Lifestyle Environment 05 Oct 2021 Death of winter migr ...

Death of winter migratory birds creates flutter in Nellore region

DECCAN CHRONICLE. | DC CORRESPONDENT
Published Oct 5, 2021, 7:24 am IST
Updated Oct 5, 2021, 10:49 am IST
Nelapattu is a breeding ground while Pulicat Lake is a favourite feeding ground for the birds because of its rich flora and fauna
The birds travel thousands of kilometres from Siberia to these sanctuaries every year on their winter sojourn. (Photo: Wikipedia)
 The birds travel thousands of kilometres from Siberia to these sanctuaries every year on their winter sojourn. (Photo: Wikipedia)

Nellore: Tragic death of as many as 29 Pelicans near Karijatha tank in Tada mandal has created heartburns among the denizens of Sullurpeta region. Thousands of migratory birds arrive at their winter homes, the Nelapattu and Pulicat Lake bird sanctuaries, from the first week of October every year.
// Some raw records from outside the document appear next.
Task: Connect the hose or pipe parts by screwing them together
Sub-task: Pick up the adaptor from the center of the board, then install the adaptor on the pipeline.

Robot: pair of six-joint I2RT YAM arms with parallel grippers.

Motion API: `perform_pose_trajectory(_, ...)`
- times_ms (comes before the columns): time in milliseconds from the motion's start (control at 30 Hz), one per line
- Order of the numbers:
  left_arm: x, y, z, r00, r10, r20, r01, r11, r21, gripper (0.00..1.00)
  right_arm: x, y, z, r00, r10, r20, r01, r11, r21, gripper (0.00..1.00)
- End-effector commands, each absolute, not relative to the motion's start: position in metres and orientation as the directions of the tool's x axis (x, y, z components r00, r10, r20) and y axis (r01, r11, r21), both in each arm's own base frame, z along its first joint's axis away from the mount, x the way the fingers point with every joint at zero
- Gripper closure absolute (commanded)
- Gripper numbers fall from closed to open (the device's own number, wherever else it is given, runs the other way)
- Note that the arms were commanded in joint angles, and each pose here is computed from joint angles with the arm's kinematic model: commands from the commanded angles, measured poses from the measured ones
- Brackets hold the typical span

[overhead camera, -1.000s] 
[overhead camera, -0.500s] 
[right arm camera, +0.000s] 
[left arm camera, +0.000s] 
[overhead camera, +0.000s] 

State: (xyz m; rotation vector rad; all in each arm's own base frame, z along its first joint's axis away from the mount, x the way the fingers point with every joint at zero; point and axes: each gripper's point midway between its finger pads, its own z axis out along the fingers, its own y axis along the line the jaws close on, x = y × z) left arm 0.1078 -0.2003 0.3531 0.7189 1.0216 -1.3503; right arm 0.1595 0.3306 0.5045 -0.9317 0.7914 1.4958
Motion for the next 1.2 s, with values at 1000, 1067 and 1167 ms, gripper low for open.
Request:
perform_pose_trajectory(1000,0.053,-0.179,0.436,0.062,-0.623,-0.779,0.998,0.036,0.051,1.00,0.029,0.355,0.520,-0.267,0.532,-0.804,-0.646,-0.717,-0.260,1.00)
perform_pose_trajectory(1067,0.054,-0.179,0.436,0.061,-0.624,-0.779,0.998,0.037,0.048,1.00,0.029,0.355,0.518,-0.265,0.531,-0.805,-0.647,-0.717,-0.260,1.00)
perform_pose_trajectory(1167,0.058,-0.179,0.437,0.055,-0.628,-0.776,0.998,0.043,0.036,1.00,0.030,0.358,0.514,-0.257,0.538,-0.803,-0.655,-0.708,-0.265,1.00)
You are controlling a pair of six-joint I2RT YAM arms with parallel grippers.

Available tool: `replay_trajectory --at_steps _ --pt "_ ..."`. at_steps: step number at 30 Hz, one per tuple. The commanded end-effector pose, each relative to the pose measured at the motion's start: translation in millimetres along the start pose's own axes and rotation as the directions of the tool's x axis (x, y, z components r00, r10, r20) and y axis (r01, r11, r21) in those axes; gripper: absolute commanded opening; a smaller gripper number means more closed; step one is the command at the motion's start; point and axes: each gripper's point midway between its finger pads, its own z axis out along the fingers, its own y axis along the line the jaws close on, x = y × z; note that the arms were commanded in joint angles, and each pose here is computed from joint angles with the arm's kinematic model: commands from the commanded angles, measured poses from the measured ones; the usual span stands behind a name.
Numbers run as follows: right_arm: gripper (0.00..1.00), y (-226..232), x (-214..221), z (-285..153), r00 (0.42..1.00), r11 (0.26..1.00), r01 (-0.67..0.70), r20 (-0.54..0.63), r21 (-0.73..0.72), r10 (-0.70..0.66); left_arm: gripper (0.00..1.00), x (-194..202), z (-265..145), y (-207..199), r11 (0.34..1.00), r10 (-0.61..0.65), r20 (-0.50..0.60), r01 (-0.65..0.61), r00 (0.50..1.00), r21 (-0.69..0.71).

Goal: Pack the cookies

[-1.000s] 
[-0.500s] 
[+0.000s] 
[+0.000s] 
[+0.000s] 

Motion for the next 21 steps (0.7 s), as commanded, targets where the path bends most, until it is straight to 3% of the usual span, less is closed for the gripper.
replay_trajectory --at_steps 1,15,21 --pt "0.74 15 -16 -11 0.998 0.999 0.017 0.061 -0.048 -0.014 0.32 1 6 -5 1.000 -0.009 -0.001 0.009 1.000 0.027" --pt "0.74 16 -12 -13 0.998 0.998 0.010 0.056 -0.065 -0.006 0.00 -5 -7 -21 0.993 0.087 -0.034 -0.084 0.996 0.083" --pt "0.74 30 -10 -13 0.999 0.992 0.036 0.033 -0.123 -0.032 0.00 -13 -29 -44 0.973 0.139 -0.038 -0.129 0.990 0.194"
Nelapattu is a breeding ground while Pulicat Lake is a favourite feeding ground for the birds because of its rich flora and fauna. The birds travel thousands of kilometres from Siberia to these sanctuaries every year on their winter sojourn.

 


Birds including Greater flamingos, Grey Pelicans, Little Egreat, Large Egreat, Painted Stork, Glosy Ibis, Pond Heron, Cattle Egreat, Eurasian Coot, Dab chick, Common kingfisher, Purple Swamp hen, Block Winged stilt and Seagulls  besides scores of other birds reach the two bird sanctuaries from various parts of India apart from countries such as Siberia for breeding purpose.

This time, around 2.000 birds including Grey Pelicans, little and large Egrets, and Painted Storks arrived in the region in September but are camping at Pulicat lake. There is hardly any water at Nelapattu tank, where Pelicans usually prefer to breed.

 

The death of migratory birds came to light when some residents of the Karijatha village alerted the forest wildlife staff after they noticed the dead Pelicans and some dead fish near Karijatha tank on Sunday afternoon.

In-charge DFO (Wildlife) Ravindra Reddy said several fish in the tank were found dead apart from 29 pelicans that ate the fish. Pollution from sewage dumps could be the reason for the mortality, he said.

According to the officer, water is being supplied to Karijatha tank and nine other tanks from Nerrikaluva canal, which is connected to the Telugu Ganga canal.

 

The canal passing through Sullurpeta town also carries with it highly polluted sewage from the town. Though other parts of the state received good rains in the recent past due to the Gulab cyclone, the rains eluded Nellore district.

As the water levels in the tank came down drastically – and it had a sizable quantity of fish -- locals closed the sluices from the canal to nine other tanks that were depending on it for water, and diverted the water flow into Karijatha tank. The water contained 90 per cent of sewage from Sullurpeta.

Doctors from the veterinary department came and collected the samples and sent these to Vijayawada. Similarly, a team from the pollution control board also collected samples. Chief cconservator of forests D Sarvanan also inspected the spot where the dead birds were found.

 

Bird-watchers and people living in the villages surrounding Nelapattu and Pulicat bird sanctuaries are grieving the death of the Pelicans.

The villagers in the region treat the migratory birds with reverence, treat them as celestial beings, and accord them protection during their five-month stay.